Systems and methods consistent with the principles of the invention may provide a reasonable surfer model that indicates that when a surfer accesses a document with a set of links, the surfer will follow some of the links with higher probability than others.
This reasonable surfer model reflects the fact that not all of the links associated with a document are equally likely to be followed. Examples of unlikely followed links may include “Terms of Service” links, banner advertisements, and links unrelated to the document.
The patent for this model has been recently granted which is why it’s been getting a lot of attention in the SEO industry.
This patent is interesting because it shows how, even in 2004, Google was trying to figure out which links were more trustworthy than others. The factors they were looking at included a lot of common sense things such as the list below, as well as user data collected by toolbars.
- Font size of anchor text associated with the link;
- The position of the link (measured, for example, in a HTML list, in running text, above or below the first screenful viewed on an 800 X 600 browser display, side (top, bottom, left, right) of document, in a footer, in a sidebar, etc.);
- If the link is in a list, the position of the link in the list;
- Font color and/or other attributes of the link (e.g., italics, gray, same color as background, etc.);
- Number of words in anchor text of a link;
- Actual words in the anchor text of a link;
- How commercial the anchor text associated with a link might be;
- Type of link (e.g., text link, image link);
- If the link is an image link, what the aspect ratio of the image might be;
- The context of a few words before and/or after the link;
- A topical cluster with which the anchor text of the link is associated;
- Whether the link leads somewhere on the same host or domain;
- If the link leads to somewhere on the same domain,
- whether the link URL is shorter than the referring URL; and/or
- whether the link URL embeds another URL (e.g., for server-side redirection)
What is Google doing now?
This model dates back to 2004 and a lot of the factors Google wanted to look at are quite hard to figure out. For Google to look at CSS and try to figure out which links are more prominent on the page is pretty hard to do accurately.

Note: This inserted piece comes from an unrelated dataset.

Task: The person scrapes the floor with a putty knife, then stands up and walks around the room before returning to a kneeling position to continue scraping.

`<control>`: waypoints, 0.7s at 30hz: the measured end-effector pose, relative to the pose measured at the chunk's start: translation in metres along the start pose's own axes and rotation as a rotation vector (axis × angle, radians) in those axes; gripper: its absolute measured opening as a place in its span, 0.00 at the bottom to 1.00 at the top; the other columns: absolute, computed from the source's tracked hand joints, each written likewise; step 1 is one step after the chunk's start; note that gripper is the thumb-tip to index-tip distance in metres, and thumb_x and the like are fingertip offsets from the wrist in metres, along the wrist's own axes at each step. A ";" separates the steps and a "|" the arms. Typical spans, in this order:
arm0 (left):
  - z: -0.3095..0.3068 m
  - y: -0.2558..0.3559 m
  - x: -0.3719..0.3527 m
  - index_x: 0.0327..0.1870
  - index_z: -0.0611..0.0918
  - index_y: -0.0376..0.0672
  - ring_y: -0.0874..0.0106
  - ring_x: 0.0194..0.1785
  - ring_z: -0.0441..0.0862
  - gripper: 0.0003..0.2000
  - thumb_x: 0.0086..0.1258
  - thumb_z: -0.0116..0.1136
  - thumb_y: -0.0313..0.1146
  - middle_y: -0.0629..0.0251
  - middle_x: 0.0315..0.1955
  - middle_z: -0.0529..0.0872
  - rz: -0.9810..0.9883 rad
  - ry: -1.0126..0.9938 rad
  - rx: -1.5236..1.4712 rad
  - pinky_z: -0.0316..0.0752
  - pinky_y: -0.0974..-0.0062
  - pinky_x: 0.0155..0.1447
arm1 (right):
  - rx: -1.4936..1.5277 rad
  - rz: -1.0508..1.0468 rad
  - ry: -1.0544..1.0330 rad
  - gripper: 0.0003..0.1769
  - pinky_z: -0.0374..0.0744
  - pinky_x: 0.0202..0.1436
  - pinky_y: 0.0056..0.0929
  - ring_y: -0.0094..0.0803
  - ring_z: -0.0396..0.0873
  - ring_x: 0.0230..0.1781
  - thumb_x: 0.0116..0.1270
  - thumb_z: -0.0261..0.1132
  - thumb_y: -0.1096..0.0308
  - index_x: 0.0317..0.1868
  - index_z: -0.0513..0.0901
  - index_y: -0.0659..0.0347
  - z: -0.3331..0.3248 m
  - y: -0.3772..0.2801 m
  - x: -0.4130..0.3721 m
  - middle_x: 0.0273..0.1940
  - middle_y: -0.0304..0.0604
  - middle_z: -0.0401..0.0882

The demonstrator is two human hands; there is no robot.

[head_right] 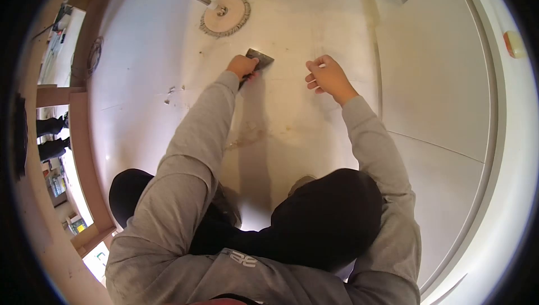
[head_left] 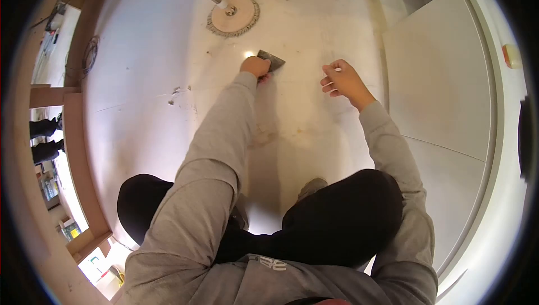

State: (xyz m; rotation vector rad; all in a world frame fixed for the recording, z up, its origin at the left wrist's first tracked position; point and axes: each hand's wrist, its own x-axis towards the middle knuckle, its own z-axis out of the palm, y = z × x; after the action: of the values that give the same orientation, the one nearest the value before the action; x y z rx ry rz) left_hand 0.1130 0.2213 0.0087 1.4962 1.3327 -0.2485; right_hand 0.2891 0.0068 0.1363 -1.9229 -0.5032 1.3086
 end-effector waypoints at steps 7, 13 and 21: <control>-0.040 0.041 0.000 0.25 0.84 0.43 0.71 0.26 0.83 0.19 0.65 0.57 0.50 0.68 0.22 0.86 -0.008 0.112 0.470 0.78 0.71 0.38 | -0.011 0.173 0.102 0.16 0.78 0.29 0.29 0.28 0.81 0.26 0.71 0.61 0.55 0.46 0.72 0.58 -0.019 0.087 -0.023 0.33 0.42 0.82; -0.034 0.067 0.015 0.20 0.82 0.42 0.68 0.28 0.83 0.25 0.63 0.59 0.58 0.64 0.18 0.83 0.104 0.186 0.730 0.77 0.68 0.40 | -0.338 -0.051 0.364 0.19 0.75 0.27 0.32 0.32 0.77 0.21 0.68 0.65 0.53 0.29 0.74 0.60 -0.027 0.167 0.032 0.22 0.42 0.79; -0.029 0.075 0.027 0.21 0.84 0.39 0.64 0.28 0.84 0.27 0.62 0.58 0.59 0.61 0.20 0.85 0.163 0.282 0.736 0.77 0.66 0.40 | -0.545 0.038 0.533 0.33 0.71 0.27 0.40 0.43 0.69 0.19 0.62 0.67 0.40 0.17 0.69 0.60 -0.026 0.132 0.044 0.16 0.45 0.72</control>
State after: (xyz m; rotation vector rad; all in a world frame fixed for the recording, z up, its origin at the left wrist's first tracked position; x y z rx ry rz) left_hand 0.1698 0.2745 0.0422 2.3149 1.4002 -0.4698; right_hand 0.3188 -0.0580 0.0143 -2.6217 -0.5829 0.6567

The part of the model which is interesting is the bit about user data – Google has a lot of user data thanks to Analytics, Toolbars and also all the links clicked in services like Google Reader. Many people are noticing a boost in links that get lots of tweets, others are noticing that links from certain high traffic sites seem to pass more weight than similar links on low traffic sites despite having similar PR/mozRank etc
If Google really wanted to make their link algorithm trusted then looking at how many real users are clicking on links would be a very accurate way of doing it.